Member of Parliament for Abetifi
- President: John Kufour
- Parliamentary group: National Convention Party

Personal details
- Born: 18 August 1943 (age 82)
- Alma mater: National School of Salesmanship in Manchester
- Occupation: Salesman

= Opoku Preko =

Ghanaian politician (born 1943)

Opoku Preko is a Ghanaian politician and member of the first parliament of the fourth republic of Ghana representing Abetifi constituency under the membership of the National Convention Party (NCP).

== Early life and education ==
Opoku was born on 18 August 1943. He attended National School of Salesmanship in Manchester where he obtained his Diploma in Modern Salesmanship. He worked as a Salesman before going into parliament.

== Personal life ==
Opoku Preko is a Christian.

== Politics ==
He began his political career in 1992 when he became the parliamentary candidate for the National Democratic Congress (NDC) to represent his constituency in the Eastern Region of Ghana prior to the commencement of the 1992 Ghanaian parliamentary election.

He was sworn into the First Parliament of the Fourth Republic of Ghana on 7 January 1993, after being pronounced winner at the 1992 Ghanaian election held on 29 December 1992.

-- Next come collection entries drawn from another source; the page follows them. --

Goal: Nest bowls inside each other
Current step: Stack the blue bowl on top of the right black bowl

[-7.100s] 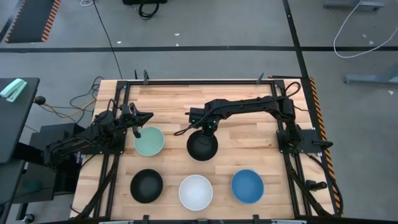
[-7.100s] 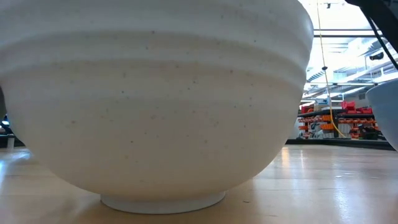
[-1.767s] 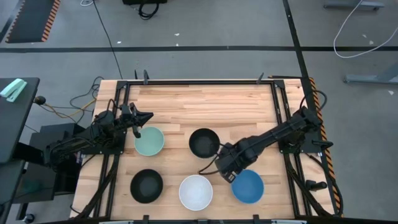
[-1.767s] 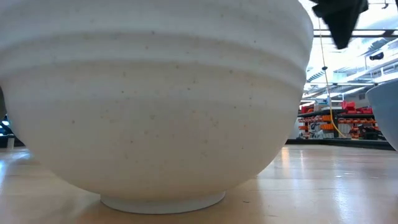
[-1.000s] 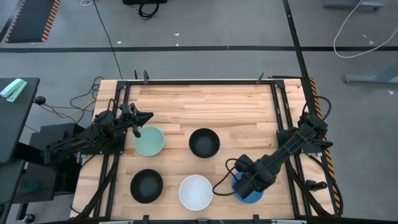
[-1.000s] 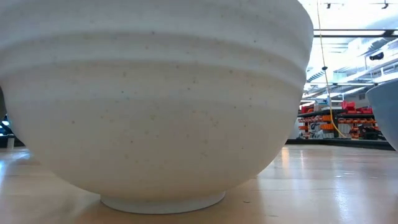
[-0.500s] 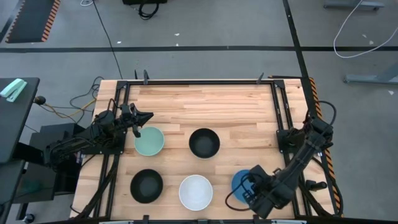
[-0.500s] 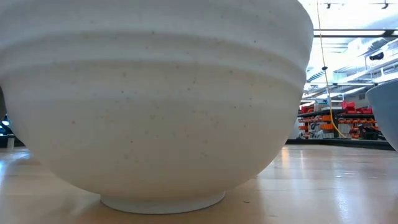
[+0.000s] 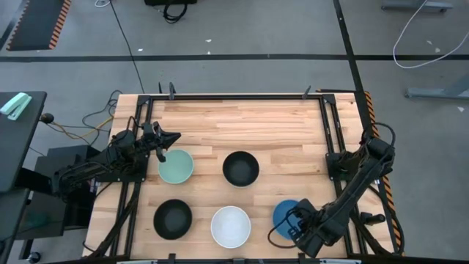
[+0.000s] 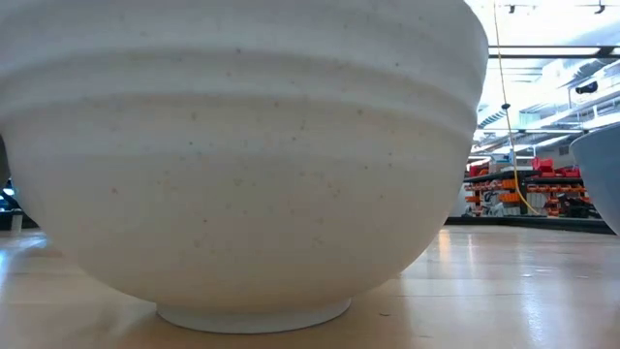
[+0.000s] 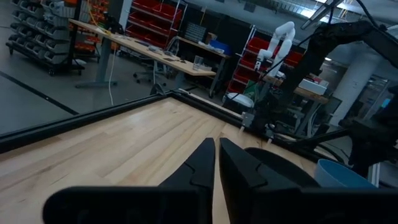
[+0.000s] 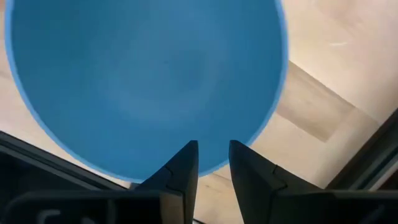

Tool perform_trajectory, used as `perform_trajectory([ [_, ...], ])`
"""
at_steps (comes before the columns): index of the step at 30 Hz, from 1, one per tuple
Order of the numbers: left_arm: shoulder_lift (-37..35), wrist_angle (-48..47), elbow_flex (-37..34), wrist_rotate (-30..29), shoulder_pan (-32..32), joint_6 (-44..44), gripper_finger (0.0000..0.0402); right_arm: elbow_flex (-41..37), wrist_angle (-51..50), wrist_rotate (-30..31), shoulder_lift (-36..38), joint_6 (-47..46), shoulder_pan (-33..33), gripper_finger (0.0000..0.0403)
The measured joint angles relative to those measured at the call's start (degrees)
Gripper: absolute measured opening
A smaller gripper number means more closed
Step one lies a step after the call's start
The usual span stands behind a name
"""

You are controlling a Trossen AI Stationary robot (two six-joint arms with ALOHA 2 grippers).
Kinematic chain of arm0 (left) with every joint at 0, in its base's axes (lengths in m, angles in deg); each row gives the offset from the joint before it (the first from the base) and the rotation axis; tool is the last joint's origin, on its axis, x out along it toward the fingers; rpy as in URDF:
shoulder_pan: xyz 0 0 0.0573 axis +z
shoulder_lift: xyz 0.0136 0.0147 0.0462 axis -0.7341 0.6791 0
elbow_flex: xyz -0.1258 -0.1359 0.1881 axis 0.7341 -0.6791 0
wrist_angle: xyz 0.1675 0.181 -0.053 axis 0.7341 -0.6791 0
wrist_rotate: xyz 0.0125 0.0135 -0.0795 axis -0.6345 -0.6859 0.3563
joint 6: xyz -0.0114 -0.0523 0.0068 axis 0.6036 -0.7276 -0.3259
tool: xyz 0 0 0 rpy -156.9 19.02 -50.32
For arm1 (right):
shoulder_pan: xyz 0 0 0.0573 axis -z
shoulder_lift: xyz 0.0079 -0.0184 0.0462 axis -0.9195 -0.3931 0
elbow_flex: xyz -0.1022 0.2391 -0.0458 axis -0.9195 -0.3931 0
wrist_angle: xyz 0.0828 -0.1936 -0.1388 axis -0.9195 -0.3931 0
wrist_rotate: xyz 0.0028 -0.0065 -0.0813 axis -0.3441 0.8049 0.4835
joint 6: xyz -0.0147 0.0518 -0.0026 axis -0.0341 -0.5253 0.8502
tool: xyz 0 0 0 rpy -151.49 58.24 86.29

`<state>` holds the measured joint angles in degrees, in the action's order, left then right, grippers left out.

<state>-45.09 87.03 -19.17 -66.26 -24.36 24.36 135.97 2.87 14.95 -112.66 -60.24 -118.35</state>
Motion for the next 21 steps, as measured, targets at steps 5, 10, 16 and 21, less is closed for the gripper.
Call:
perform_trajectory([
  [5, 0.0, 0.2, 0.0, 0.1, 0.0, 0.0, 0.0036, -4.9, 1.3, -0.3, 4.1, -1.4, 1.1, 0.0098],
  [10, 0.0, 0.2, 0.0, 0.0, 0.0, 0.0, 0.0029, -13.0, 7.2, -0.3, 9.1, -0.9, 3.3, 0.0098],
  [16, 0.0, 0.2, 0.0, 0.0, 0.0, 0.0, 0.0023, -21.8, 14.2, -0.3, 14.2, 0.0, 5.2, 0.0098],
  [21, 0.0, -0.2, 0.0, 0.0, 0.0, 0.0, 0.0029, -23.9, 15.4, -0.3, 15.9, 0.2, 5.4, 0.0098],
])
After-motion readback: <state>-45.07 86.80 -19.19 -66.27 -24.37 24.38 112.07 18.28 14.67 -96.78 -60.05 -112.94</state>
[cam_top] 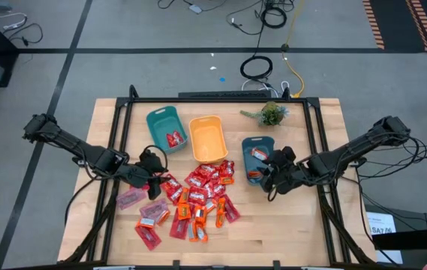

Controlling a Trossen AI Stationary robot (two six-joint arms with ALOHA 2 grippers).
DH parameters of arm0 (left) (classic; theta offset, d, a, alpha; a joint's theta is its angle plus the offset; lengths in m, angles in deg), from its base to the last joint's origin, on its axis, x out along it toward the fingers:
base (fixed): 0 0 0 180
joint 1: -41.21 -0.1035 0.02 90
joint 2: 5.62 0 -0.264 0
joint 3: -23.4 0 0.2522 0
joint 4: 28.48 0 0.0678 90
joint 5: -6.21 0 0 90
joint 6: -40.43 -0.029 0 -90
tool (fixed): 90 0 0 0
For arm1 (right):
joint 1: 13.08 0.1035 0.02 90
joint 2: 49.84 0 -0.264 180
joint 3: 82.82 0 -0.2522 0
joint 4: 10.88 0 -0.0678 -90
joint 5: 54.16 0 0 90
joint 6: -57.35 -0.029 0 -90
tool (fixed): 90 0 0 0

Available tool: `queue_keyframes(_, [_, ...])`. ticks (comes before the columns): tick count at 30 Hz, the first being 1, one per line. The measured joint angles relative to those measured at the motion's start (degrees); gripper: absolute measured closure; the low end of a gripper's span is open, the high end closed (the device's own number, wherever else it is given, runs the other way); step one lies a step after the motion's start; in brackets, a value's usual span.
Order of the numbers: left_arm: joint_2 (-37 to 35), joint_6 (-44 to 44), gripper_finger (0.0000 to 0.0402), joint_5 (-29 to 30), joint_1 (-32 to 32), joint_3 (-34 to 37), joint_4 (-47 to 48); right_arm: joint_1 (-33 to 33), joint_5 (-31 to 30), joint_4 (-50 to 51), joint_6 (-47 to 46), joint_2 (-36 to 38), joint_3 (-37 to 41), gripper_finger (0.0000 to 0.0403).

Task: Sort candy
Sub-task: Put the red wrapper candy into the yellow bin

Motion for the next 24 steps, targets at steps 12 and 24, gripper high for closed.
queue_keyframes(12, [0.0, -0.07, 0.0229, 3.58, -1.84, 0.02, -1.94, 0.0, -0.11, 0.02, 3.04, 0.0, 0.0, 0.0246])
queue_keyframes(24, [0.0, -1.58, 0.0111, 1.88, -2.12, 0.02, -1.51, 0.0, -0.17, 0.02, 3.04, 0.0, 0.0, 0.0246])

After serving his four years tenure in office, Opoku lost his seat to his counterpart in the New Patriotic Party (NPP), Eugene Atta Agyepong. He defeated Peter Kwasi Wiafe Peprah of the National Democratic Congress (NDC) who polled 10,598 votes representing 27.90% of the total valid votes cast, Akua Konadu of the National Independence Party (INP) who polled 2,299 votes representing 6.10% of the total valid votes cast, Kwabena Osei Ntiri of the Convention People's Party (CPP) who polled 2,149 votes representing 5.70% of the total valid votes cast and Prince Opoku of the People's National Convention who polled 310 votes representing 0.80% of the total votes cast at the 1996 Ghanaian general elections. Eugene polled 14,089 votes which was equivalent to 37.10% of the total valid votes cast. He was thereafter elected on 7 January 1997.